● **What you are asked to do**:
How many lines below hold the string "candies"? Report that number alone.

● **The data**:
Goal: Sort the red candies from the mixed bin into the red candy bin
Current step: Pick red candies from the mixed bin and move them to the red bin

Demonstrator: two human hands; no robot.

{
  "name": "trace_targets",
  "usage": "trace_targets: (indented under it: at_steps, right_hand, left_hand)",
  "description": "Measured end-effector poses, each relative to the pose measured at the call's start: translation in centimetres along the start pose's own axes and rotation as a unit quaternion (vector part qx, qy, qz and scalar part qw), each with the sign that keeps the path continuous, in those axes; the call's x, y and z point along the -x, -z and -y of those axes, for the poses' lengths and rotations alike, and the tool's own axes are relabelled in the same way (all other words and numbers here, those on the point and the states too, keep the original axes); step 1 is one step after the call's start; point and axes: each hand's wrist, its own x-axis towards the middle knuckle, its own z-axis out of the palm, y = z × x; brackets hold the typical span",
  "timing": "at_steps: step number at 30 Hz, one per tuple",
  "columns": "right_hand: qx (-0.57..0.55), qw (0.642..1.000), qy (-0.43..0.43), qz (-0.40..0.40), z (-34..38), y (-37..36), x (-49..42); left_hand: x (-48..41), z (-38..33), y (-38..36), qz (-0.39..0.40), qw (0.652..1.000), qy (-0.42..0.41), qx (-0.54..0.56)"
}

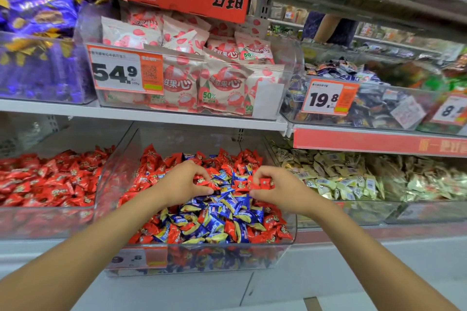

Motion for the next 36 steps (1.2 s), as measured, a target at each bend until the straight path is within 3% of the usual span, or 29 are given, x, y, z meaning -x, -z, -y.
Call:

● **Problem solution**:
2